What you print must match the data line for line.

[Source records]
· · · · · · ·
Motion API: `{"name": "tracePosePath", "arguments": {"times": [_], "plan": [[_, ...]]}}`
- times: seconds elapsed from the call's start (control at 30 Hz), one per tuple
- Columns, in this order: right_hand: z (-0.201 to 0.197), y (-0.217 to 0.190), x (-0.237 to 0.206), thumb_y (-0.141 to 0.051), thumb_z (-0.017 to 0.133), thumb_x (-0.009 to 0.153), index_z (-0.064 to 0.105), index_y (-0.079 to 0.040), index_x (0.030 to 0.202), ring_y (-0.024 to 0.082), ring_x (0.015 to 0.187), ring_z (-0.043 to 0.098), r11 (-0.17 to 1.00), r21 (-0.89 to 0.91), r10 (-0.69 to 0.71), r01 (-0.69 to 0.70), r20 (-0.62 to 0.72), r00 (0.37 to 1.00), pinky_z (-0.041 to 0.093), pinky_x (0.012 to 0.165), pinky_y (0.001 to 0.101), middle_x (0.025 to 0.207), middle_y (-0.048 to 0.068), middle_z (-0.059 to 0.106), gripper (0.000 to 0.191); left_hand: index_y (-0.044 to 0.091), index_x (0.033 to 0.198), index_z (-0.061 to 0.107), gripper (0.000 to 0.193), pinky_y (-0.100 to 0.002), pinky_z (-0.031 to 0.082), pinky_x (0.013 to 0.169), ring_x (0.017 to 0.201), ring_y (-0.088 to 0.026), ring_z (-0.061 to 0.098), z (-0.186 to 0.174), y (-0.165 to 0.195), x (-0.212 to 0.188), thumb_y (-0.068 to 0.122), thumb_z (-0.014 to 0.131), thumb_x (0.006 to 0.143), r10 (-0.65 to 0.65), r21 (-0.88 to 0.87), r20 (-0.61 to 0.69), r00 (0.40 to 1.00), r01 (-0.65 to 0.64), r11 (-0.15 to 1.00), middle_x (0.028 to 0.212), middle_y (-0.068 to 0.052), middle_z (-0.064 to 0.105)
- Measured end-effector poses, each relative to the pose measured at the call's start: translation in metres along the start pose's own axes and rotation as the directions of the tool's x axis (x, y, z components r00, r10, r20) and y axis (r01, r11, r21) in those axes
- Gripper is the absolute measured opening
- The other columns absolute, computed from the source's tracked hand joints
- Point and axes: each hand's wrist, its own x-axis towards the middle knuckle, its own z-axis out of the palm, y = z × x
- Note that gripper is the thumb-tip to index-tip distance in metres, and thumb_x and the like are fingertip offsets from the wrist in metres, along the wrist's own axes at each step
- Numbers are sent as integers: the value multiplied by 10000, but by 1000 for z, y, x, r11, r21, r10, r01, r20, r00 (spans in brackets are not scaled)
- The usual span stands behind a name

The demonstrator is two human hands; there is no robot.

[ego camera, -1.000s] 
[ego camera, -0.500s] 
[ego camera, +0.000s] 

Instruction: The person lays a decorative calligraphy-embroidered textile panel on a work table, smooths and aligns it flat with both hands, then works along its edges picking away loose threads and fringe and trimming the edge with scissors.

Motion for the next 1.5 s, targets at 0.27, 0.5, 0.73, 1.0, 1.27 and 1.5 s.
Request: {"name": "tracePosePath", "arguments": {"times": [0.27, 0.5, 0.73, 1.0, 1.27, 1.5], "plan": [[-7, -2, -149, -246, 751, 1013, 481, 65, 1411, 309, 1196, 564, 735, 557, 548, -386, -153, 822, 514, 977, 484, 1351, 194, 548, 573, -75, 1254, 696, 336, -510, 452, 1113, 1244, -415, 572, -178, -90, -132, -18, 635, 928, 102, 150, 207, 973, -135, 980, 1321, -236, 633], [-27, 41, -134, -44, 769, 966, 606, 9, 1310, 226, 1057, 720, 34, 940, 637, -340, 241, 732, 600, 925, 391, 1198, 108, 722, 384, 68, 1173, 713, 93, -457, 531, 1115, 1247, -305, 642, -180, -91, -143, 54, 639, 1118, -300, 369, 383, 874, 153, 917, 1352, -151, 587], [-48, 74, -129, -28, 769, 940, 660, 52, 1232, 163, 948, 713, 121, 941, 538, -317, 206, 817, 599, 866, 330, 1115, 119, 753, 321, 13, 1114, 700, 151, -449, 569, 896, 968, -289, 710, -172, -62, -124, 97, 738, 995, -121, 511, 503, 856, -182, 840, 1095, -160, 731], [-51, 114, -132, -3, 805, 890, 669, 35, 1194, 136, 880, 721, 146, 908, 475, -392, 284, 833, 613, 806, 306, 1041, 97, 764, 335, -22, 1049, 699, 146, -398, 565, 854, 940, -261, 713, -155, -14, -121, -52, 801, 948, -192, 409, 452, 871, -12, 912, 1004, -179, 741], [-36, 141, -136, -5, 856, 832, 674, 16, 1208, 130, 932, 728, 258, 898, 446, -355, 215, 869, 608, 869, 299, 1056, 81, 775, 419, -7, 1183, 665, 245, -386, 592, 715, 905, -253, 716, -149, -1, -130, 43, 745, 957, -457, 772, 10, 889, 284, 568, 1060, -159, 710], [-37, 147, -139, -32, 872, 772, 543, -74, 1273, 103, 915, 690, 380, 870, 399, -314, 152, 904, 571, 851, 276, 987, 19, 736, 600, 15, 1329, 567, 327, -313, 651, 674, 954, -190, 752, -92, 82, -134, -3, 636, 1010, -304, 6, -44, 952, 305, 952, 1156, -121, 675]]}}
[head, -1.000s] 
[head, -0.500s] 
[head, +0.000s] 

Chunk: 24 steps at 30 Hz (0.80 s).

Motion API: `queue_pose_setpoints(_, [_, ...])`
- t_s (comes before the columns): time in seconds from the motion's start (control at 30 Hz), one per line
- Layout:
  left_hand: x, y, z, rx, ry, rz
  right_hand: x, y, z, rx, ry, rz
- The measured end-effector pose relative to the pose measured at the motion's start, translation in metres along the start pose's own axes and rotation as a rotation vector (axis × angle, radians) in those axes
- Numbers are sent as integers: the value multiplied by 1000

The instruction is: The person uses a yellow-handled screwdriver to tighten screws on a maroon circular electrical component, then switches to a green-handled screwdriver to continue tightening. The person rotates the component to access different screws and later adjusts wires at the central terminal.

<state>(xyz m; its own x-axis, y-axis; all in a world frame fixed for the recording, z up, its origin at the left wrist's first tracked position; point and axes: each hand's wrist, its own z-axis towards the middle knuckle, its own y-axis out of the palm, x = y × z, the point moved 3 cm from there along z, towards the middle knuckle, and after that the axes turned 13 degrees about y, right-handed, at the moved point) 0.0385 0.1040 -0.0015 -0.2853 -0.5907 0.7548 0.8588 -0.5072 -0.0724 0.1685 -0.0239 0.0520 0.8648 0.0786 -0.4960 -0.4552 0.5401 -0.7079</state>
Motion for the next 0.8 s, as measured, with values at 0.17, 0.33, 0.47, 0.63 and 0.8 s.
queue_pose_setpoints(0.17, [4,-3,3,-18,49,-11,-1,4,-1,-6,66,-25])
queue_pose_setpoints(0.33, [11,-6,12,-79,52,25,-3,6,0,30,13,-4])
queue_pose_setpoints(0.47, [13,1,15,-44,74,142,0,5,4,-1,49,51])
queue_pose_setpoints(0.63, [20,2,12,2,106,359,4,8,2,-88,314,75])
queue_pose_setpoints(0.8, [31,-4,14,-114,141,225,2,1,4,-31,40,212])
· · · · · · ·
Response below.
Motion API: `{"name": "tracePosePath", "arguments": {"times": [_], "plan": [[_, ...]]}}`
- times: seconds elapsed from the call's start (control at 30 Hz), one per tuple
- Columns, in this order: right_hand: z (-0.201 to 0.197), y (-0.217 to 0.190), x (-0.237 to 0.206), thumb_y (-0.141 to 0.051), thumb_z (-0.017 to 0.133), thumb_x (-0.009 to 0.153), index_z (-0.064 to 0.105), index_y (-0.079 to 0.040), index_x (0.030 to 0.202), ring_y (-0.024 to 0.082), ring_x (0.015 to 0.187), ring_z (-0.043 to 0.098), r11 (-0.17 to 1.00), r21 (-0.89 to 0.91), r10 (-0.69 to 0.71), r01 (-0.69 to 0.70), r20 (-0.62 to 0.72), r00 (0.37 to 1.00), pinky_z (-0.041 to 0.093), pinky_x (0.012 to 0.165), pinky_y (0.001 to 0.101), middle_x (0.025 to 0.207), middle_y (-0.048 to 0.068), middle_z (-0.059 to 0.106), gripper (0.000 to 0.191); left_hand: index_y (-0.044 to 0.091), index_x (0.033 to 0.198), index_z (-0.061 to 0.107), gripper (0.000 to 0.193), pinky_y (-0.100 to 0.002), pinky_z (-0.031 to 0.082), pinky_x (0.013 to 0.169), ring_x (0.017 to 0.201), ring_y (-0.088 to 0.026), ring_z (-0.061 to 0.098), z (-0.186 to 0.174), y (-0.165 to 0.195), x (-0.212 to 0.188), thumb_y (-0.068 to 0.122), thumb_z (-0.014 to 0.131), thumb_x (0.006 to 0.143), r10 (-0.65 to 0.65), r21 (-0.88 to 0.87), r20 (-0.61 to 0.69), r00 (0.40 to 1.00), r01 (-0.65 to 0.64), r11 (-0.15 to 1.00), middle_x (0.028 to 0.212), middle_y (-0.068 to 0.052), middle_z (-0.064 to 0.105)
- Measured end-effector poses, each relative to the pose measured at the call's start: translation in metres along the start pose's own axes and rotation as the directions of the tool's x axis (x, y, z components r00, r10, r20) and y axis (r01, r11, r21) in those axes
- Gripper is the absolute measured opening
- The other columns absolute, computed from the source's tracked hand joints
- Point and axes: each hand's wrist, its own x-axis towards the middle knuckle, its own z-axis out of the palm, y = z × x
- Note that gripper is the thumb-tip to index-tip distance in metres, and thumb_x and the like are fingertip offsets from the wrist in metres, along the wrist's own axes at each step
- Numbers are sent as integers: the value multiplied by 10000, but by 1000 for z, y, x, r11, r21, r10, r01, r20, r00 (spans in brackets are not scaled)
- The usual span stands behind a name

The demonstrator is two human hands; there is no robot.

[ego camera, -1.000s] 
[ego camera, -0.500s] 
[ego camera, +0.000s] 

Instruction: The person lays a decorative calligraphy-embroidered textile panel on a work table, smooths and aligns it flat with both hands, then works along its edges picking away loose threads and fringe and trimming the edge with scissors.

Motion for the next 1.5 s, targets at 0.27, 0.5, 0.73, 1.0, 1.27 and 1.5 s.
Request: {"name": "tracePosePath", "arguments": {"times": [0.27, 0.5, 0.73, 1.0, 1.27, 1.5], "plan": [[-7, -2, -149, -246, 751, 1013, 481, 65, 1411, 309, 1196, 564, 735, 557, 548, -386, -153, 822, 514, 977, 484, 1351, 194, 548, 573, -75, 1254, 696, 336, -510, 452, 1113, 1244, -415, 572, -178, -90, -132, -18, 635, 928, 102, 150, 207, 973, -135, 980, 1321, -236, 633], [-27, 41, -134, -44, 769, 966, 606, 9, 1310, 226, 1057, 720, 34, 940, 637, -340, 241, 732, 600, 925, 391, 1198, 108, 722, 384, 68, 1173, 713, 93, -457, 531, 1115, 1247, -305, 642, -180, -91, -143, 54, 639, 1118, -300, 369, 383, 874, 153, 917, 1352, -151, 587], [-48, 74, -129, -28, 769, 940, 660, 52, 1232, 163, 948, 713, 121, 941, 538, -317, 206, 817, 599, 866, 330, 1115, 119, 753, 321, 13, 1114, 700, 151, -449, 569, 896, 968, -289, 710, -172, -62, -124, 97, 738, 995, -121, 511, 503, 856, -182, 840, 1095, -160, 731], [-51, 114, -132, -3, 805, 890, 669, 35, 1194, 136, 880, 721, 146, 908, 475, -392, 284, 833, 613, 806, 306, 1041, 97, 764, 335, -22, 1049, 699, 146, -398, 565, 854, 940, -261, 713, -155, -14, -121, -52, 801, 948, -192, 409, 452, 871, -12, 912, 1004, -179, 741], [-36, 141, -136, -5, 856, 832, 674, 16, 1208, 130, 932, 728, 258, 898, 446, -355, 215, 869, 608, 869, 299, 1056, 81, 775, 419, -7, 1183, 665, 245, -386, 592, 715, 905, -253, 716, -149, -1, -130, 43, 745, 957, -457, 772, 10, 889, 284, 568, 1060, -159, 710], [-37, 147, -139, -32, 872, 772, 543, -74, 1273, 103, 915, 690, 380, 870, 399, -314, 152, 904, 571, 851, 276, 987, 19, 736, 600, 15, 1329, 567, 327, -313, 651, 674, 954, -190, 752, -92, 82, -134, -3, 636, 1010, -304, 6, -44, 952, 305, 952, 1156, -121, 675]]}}
[head, -1.000s] 
[head, -0.500s] 
[head, +0.000s] 

Chunk: 24 steps at 30 Hz (0.80 s).

Motion API: `queue_pose_setpoints(_, [_, ...])`
- t_s (comes before the columns): time in seconds from the motion's start (control at 30 Hz), one per line
- Layout:
  left_hand: x, y, z, rx, ry, rz
  right_hand: x, y, z, rx, ry, rz
- The measured end-effector pose relative to the pose measured at the motion's start, translation in metres along the start pose's own axes and rotation as a rotation vector (axis × angle, radians) in those axes
- Numbers are sent as integers: the value multiplied by 1000

The instruction is: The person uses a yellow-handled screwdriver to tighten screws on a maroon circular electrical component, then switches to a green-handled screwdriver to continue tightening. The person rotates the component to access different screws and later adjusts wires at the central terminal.

<state>(xyz m; its own x-axis, y-axis; all in a world frame fixed for the recording, z up, its origin at the left wrist's first tracked position; point and axes: each hand's wrist, its own z-axis towards the middle knuckle, its own y-axis out of the palm, x = y × z, the point moved 3 cm from there along z, towards the middle knuckle, and after that the axes turned 13 degrees about y, right-handed, at the moved point) 0.0385 0.1040 -0.0015 -0.2853 -0.5907 0.7548 0.8588 -0.5072 -0.0724 0.1685 -0.0239 0.0520 0.8648 0.0786 -0.4960 -0.4552 0.5401 -0.7079</state>
Motion for the next 0.8 s, as measured, with values at 0.17, 0.33, 0.47, 0.63 and 0.8 s.
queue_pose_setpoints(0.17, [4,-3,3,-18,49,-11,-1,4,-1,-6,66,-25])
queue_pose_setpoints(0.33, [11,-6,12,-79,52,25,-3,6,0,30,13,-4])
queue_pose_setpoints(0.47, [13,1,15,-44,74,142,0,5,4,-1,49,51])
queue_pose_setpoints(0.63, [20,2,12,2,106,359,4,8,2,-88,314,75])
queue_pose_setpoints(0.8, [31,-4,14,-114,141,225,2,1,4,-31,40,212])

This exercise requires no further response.